**Task details:** Only the lines from the one containing "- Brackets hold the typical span" to the end of the material belong in your answer. Please copy them word for word.
⁂
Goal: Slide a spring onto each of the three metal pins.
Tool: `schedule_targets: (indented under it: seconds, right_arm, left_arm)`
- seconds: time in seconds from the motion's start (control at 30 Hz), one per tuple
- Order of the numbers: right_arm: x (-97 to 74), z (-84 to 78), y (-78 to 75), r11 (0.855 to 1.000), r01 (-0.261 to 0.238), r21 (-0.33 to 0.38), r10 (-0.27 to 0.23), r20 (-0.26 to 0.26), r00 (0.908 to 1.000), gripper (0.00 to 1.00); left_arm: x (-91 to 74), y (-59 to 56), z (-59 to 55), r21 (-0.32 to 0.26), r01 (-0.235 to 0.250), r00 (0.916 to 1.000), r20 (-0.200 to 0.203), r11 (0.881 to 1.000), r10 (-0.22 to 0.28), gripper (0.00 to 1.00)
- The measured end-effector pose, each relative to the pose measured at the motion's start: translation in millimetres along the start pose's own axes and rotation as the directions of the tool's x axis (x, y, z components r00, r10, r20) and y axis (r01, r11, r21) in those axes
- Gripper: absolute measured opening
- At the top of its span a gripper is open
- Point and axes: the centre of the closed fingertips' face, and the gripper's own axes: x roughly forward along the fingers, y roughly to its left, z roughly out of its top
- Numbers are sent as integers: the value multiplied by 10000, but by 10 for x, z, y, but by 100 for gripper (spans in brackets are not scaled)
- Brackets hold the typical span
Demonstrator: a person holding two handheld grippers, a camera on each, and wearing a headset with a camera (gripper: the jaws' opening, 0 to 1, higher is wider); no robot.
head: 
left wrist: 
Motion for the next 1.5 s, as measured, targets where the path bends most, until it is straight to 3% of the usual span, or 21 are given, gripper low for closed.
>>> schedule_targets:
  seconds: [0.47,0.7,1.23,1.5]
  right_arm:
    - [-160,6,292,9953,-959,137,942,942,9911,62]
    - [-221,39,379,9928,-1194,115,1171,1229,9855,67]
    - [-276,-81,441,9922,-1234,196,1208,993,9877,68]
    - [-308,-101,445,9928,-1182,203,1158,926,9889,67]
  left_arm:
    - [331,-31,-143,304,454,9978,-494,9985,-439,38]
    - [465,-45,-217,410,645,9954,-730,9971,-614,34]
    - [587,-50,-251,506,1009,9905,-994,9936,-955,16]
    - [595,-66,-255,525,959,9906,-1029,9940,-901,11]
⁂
**Written answer:**
- Brackets hold the typical span
Demonstrator: a person holding two handheld grippers, a camera on each, and wearing a headset with a camera (gripper: the jaws' opening, 0 to 1, higher is wider); no robot.
head: 
left wrist: 
Motion for the next 1.5 s, as measured, targets where the path bends most, until it is straight to 3% of the usual span, or 21 are given, gripper low for closed.
>>> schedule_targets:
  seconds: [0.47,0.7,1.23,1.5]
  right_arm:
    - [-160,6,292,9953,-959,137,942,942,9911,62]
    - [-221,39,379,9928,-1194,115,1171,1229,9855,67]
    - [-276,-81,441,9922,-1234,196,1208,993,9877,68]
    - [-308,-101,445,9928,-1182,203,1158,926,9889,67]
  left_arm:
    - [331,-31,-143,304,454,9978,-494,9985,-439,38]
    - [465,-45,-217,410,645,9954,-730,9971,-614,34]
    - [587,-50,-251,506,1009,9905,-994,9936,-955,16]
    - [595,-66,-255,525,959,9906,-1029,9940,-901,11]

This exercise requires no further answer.